Viral RNA polymerase activity of PB2-WT, PB2-E158G, and PB2-E627K in human cells. HEK-293T cells were transfected with a pPolI-NS-Luc plasmid (pBZ81A36) that expresses negative-sense virus-like RNA encoding a destabilized firefly luciferase enzyme that can be transcribed by the viral RDRP. The HEK-293T cells were also cotransfected with plasmids expressing NY1682 PB1, PA, and NP and one of the PB2 clones (WT, E158G, or E627K) to generate different viral RDRPs. Cells were also cotransfected with a Renilla luciferase expression plasmid to control for transfection efficiency. Eighteen hours posttransfection, both firefly and Renilla luciferase production levels were measured, and Renilla expression was used to normalize the data.

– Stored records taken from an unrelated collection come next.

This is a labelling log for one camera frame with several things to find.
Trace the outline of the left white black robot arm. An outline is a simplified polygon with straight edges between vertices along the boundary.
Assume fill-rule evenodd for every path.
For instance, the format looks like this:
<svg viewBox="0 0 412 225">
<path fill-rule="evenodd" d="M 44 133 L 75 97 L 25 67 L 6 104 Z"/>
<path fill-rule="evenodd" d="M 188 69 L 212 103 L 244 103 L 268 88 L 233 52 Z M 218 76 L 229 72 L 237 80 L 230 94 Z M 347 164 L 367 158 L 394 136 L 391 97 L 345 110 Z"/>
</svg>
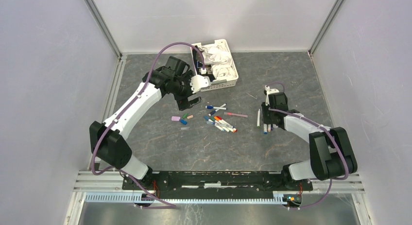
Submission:
<svg viewBox="0 0 412 225">
<path fill-rule="evenodd" d="M 142 79 L 132 96 L 109 118 L 90 125 L 90 145 L 93 157 L 124 171 L 134 178 L 141 190 L 153 183 L 151 168 L 138 160 L 126 140 L 145 113 L 165 95 L 172 94 L 180 111 L 192 108 L 200 97 L 189 97 L 210 85 L 207 77 L 197 75 L 189 64 L 169 57 L 165 66 L 151 69 Z"/>
</svg>

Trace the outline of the green white marker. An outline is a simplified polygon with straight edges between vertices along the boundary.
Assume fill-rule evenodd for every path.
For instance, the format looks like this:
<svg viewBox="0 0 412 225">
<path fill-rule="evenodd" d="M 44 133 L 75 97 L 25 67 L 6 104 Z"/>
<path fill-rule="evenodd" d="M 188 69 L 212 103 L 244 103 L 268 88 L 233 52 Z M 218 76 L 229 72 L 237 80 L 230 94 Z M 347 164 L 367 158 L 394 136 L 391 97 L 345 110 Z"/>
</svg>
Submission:
<svg viewBox="0 0 412 225">
<path fill-rule="evenodd" d="M 260 115 L 261 115 L 261 110 L 259 109 L 257 112 L 257 127 L 260 127 Z"/>
</svg>

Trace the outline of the pink pen cap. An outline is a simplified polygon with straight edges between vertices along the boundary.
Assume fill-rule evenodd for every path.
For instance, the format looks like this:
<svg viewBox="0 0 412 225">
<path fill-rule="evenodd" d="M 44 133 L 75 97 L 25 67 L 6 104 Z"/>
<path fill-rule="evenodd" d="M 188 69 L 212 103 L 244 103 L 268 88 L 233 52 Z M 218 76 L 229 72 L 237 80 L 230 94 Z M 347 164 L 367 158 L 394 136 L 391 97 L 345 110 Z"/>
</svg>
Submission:
<svg viewBox="0 0 412 225">
<path fill-rule="evenodd" d="M 180 118 L 179 116 L 172 116 L 172 117 L 171 117 L 171 120 L 172 120 L 172 121 L 180 121 L 180 119 L 181 119 L 181 118 Z"/>
</svg>

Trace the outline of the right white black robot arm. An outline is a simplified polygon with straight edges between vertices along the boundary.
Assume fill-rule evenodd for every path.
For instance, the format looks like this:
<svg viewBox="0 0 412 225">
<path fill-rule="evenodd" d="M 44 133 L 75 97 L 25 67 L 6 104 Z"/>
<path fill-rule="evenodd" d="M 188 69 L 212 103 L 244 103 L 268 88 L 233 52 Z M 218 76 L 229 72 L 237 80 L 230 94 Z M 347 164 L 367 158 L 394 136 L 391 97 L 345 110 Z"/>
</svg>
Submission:
<svg viewBox="0 0 412 225">
<path fill-rule="evenodd" d="M 347 131 L 318 124 L 297 110 L 290 110 L 284 92 L 270 90 L 261 104 L 264 132 L 280 128 L 297 135 L 309 145 L 309 159 L 285 165 L 281 185 L 295 189 L 300 180 L 345 180 L 358 170 Z"/>
</svg>

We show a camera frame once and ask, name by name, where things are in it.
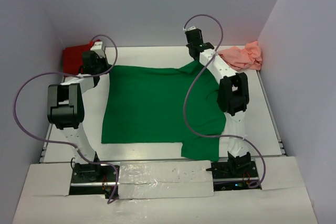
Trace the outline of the green t-shirt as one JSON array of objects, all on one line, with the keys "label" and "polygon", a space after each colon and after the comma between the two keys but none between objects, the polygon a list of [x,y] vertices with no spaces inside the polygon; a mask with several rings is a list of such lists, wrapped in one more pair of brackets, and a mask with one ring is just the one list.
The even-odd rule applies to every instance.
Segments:
[{"label": "green t-shirt", "polygon": [[102,123],[103,144],[181,143],[181,155],[219,159],[226,118],[218,83],[193,61],[180,68],[115,66]]}]

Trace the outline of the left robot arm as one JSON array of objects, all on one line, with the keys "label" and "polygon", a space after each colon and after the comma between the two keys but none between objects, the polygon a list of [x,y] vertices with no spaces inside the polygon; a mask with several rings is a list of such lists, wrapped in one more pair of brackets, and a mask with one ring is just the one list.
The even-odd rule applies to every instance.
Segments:
[{"label": "left robot arm", "polygon": [[85,51],[82,62],[81,77],[48,87],[47,118],[62,131],[66,143],[74,148],[77,164],[88,164],[84,175],[90,181],[97,181],[102,177],[103,169],[97,165],[97,152],[90,145],[83,128],[85,109],[82,94],[98,85],[99,74],[106,72],[110,65],[104,49]]}]

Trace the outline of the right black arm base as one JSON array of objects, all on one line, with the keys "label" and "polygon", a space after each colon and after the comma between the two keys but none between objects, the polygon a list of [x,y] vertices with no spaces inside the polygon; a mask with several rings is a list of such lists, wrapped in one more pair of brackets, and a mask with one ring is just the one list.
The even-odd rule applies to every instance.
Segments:
[{"label": "right black arm base", "polygon": [[212,173],[214,191],[249,190],[252,182],[259,181],[254,161],[237,172],[229,171],[228,162],[213,162],[206,171]]}]

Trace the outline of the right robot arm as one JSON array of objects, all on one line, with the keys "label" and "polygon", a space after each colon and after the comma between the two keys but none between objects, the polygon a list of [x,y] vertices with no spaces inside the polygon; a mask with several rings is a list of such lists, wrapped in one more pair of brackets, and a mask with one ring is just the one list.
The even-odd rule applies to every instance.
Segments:
[{"label": "right robot arm", "polygon": [[230,67],[217,53],[214,46],[203,41],[202,31],[194,26],[184,29],[189,55],[203,69],[207,69],[218,83],[217,104],[226,117],[224,131],[215,138],[229,138],[227,154],[228,169],[233,177],[240,177],[251,164],[251,155],[245,134],[245,112],[249,103],[248,78]]}]

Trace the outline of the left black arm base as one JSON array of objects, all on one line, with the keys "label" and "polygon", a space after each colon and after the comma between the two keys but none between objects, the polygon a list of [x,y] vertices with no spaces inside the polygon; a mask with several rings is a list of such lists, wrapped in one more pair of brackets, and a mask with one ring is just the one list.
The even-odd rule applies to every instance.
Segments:
[{"label": "left black arm base", "polygon": [[72,167],[69,195],[100,195],[109,199],[117,172],[109,165],[75,164]]}]

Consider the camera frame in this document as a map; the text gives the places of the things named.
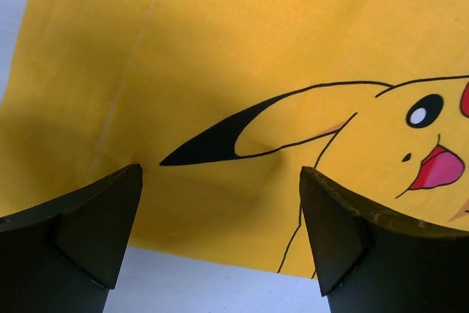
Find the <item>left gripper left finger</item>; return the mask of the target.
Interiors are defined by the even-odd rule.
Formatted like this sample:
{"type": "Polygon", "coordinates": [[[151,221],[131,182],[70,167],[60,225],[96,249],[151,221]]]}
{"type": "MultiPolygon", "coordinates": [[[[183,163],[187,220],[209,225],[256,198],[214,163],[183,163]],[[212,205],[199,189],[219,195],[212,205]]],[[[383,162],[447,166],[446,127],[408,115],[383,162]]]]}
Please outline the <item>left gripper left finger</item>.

The averages of triplicate experiments are shown, with error bars that represent SD. *, PB2-E158G had significantly greater activity than either PB2-WT (P = 1.6 × 10⁻⁵) or PB2-E627K (P = 4.2 × 10⁻⁵) when analyzed using a t test with unequal variance and Bonferroni's correction.

FIG. 6.

Analysis of viral replication efficiency in the respiratory tracts of mice. Six-week-old female BALB/cJ mice (n = 3/group/time point) were inoculated intranasally with 50 μl containing 10³ TCID₅₀ of rNY1682-WT (WT), rNY1682-E158G (E158G), or rNY1682-E627K (E627K). Animals were euthanized at 12, 24, 48, and 96 h p.i. An entire lung of each animal was homogenized in 1 ml of medium and clarified by centrifugation, and nasal washes were collected from each mouse in 1 ml of medium. Viral titers of the clarified lung homogenates (A) and nasal washes (B) were determined by TCID₅₀ assay using MDCK cells. The average of each group is shown, with error bars representing the SD. *, rNY1682-E158G had significantly higher lung titers than rNY1682-WT at all of the time points (P = 6 × 10⁻¹⁰; F test). **, rNY1682-E158G had significantly higher titers than rNY1682-WT in the nasal wash at 24 h p.i. (P = 0.005; F test). The dotted line (1.5 log₁₀ units) indicates the lower limit of detection of infectious virus.

FIG. 7.

PB2-E158G radically alters the pathotypes of avian H5 viruses in mice. Six-week-old female BALB/cJ mice (n = 5/group) were intranasally inoculated with 50 μl of the recombinant avian H5 viruses created by reverse genetics. (A and B) Mice were inoculated with 5 × 10⁵ TCID₅₀ of either rA/Ty/Ont/7732/66-wild type (rTy/Ont-WT) or rA/Ty/Ont/7732/66-E158G (rTy/Ont-E158G) virus or mock inoculated (Mock). (A) Morbidity was assessed by weight changes over a 10-day period and is graphed as a percentage of the animals' weights on the day of inoculation (day 0). (B) Mortality associated with infection by the recombinant A/Ty/Ont/7732/66 (H5N9) viruses was also examined. (C and D) Mice were inoculated with 1 × 10⁵ TCID₅₀ of rA/Mal/WI/944/82-WT (rMal/WI-WT) or rA/Mal/WI/944/82-E158G (rMal/WI-E158G) or mock inoculated (Mock). The morbidity (C) and mortality (D) of mice infected with the recombinant Mal/WI (H5N2) viruses were recorded daily for 10 days. The average weight loss of each group (A and C) is shown, with error bars representing the SD.